> EXERCISE DETAILS
Give back the data exactly, with no images.

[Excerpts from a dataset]

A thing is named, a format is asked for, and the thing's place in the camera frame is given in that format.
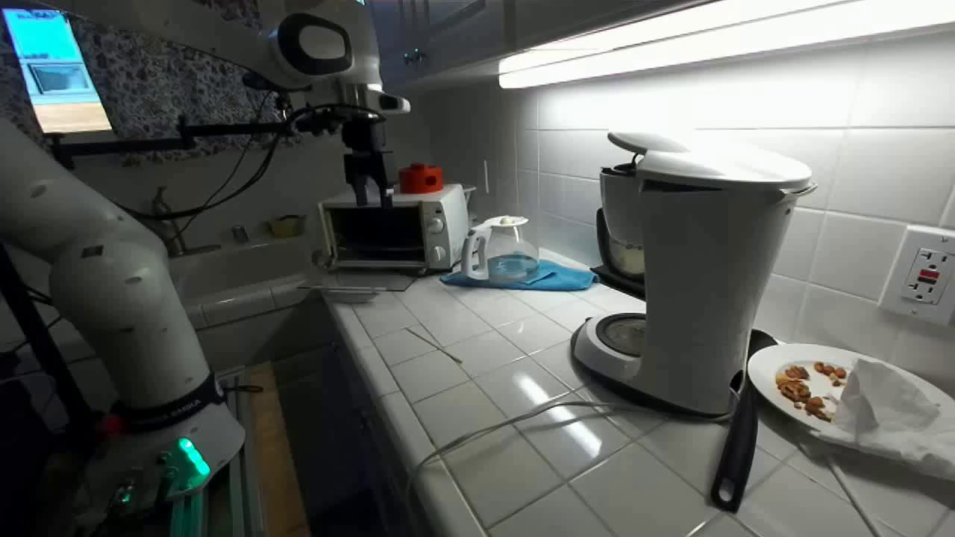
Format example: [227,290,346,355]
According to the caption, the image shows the brown food pieces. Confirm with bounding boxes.
[774,361,851,423]

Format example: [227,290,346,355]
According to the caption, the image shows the white plate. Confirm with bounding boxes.
[748,341,955,441]

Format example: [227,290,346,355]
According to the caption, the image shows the robot base green light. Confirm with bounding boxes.
[72,400,252,537]

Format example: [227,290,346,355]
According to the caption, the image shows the white crumpled napkin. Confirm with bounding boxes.
[815,355,955,485]

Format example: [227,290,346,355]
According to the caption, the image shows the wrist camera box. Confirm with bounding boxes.
[361,87,415,120]

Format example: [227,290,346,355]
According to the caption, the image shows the glass carafe white handle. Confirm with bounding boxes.
[460,211,545,290]

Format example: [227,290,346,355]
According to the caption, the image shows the black utensil handle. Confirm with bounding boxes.
[707,329,783,517]

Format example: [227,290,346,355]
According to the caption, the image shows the white sink basin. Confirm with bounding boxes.
[161,236,336,336]

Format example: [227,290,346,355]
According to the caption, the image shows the floral patterned curtain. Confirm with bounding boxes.
[0,12,303,144]

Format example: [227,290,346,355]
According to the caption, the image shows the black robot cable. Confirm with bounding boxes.
[128,102,346,248]

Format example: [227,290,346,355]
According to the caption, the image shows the under cabinet light strip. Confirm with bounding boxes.
[497,0,955,91]

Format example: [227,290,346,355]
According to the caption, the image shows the wall kitchen cabinet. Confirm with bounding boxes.
[361,0,721,87]

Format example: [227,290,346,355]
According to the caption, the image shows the white power cable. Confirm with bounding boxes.
[401,394,639,500]

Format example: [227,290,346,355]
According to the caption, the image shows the white drip coffee maker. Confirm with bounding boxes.
[570,129,818,417]

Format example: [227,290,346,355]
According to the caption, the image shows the white wall power outlet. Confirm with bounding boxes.
[877,224,955,329]

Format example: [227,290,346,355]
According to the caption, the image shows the black stand pole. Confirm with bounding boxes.
[0,241,103,457]

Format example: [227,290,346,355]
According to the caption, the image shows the thin stick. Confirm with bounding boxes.
[404,324,467,366]

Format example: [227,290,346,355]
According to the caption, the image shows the white toaster oven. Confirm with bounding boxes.
[318,181,477,276]

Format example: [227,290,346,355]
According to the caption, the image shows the blue cloth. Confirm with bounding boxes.
[439,260,601,296]

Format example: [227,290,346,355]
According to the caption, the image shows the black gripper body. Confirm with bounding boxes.
[342,115,395,188]

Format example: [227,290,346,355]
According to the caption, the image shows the yellow sponge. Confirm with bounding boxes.
[263,211,312,241]

> TASK RESULT
A thing is named, a format is asked for, and the thing's place in the camera frame is given in that format.
Format example: [227,290,346,355]
According to the caption, the image shows the brown food pieces. Confirm with bounding boxes.
[774,361,851,423]

Format example: [227,290,346,355]
According to the caption, the image shows the white plate. Confirm with bounding boxes.
[748,341,955,441]

Format example: [227,290,346,355]
According to the caption, the image shows the robot base green light. Confirm with bounding boxes.
[72,400,252,537]

Format example: [227,290,346,355]
According to the caption, the image shows the white crumpled napkin. Confirm with bounding boxes.
[815,355,955,485]

Format example: [227,290,346,355]
According to the caption, the image shows the wrist camera box. Confirm with bounding boxes.
[361,87,415,120]

Format example: [227,290,346,355]
According to the caption, the image shows the glass carafe white handle. Confirm with bounding boxes.
[460,211,545,290]

Format example: [227,290,346,355]
According to the caption, the image shows the black utensil handle. Confirm with bounding boxes.
[707,329,783,517]

Format example: [227,290,346,355]
According to the caption, the image shows the white sink basin. Confirm with bounding boxes.
[161,236,336,336]

Format example: [227,290,346,355]
According to the caption, the image shows the floral patterned curtain. Confirm with bounding boxes.
[0,12,303,144]

Format example: [227,290,346,355]
According to the caption, the image shows the black robot cable. Confirm with bounding boxes.
[128,102,346,248]

Format example: [227,290,346,355]
According to the caption, the image shows the under cabinet light strip. Confirm with bounding boxes.
[497,0,955,91]

Format example: [227,290,346,355]
According to the caption, the image shows the wall kitchen cabinet. Confirm with bounding boxes.
[361,0,721,87]

Format example: [227,290,346,355]
According to the caption, the image shows the white power cable. Confirm with bounding boxes.
[401,394,639,500]

Format example: [227,290,346,355]
According to the caption, the image shows the white drip coffee maker. Confirm with bounding boxes.
[570,129,818,417]

Format example: [227,290,346,355]
According to the caption, the image shows the white wall power outlet. Confirm with bounding boxes.
[877,224,955,329]

Format example: [227,290,346,355]
According to the caption, the image shows the black stand pole. Confirm with bounding boxes.
[0,241,103,457]

Format example: [227,290,346,355]
According to the caption, the image shows the thin stick. Confirm with bounding boxes.
[404,324,467,366]

Format example: [227,290,346,355]
According to the caption, the image shows the white toaster oven. Confirm with bounding boxes.
[318,181,477,276]

Format example: [227,290,346,355]
According to the caption, the image shows the blue cloth. Confirm with bounding boxes.
[439,260,601,296]

Format example: [227,290,346,355]
According to the caption, the image shows the black gripper body. Confirm with bounding boxes.
[342,115,395,188]

Format example: [227,290,346,355]
According to the caption, the image shows the yellow sponge. Confirm with bounding boxes.
[263,211,312,241]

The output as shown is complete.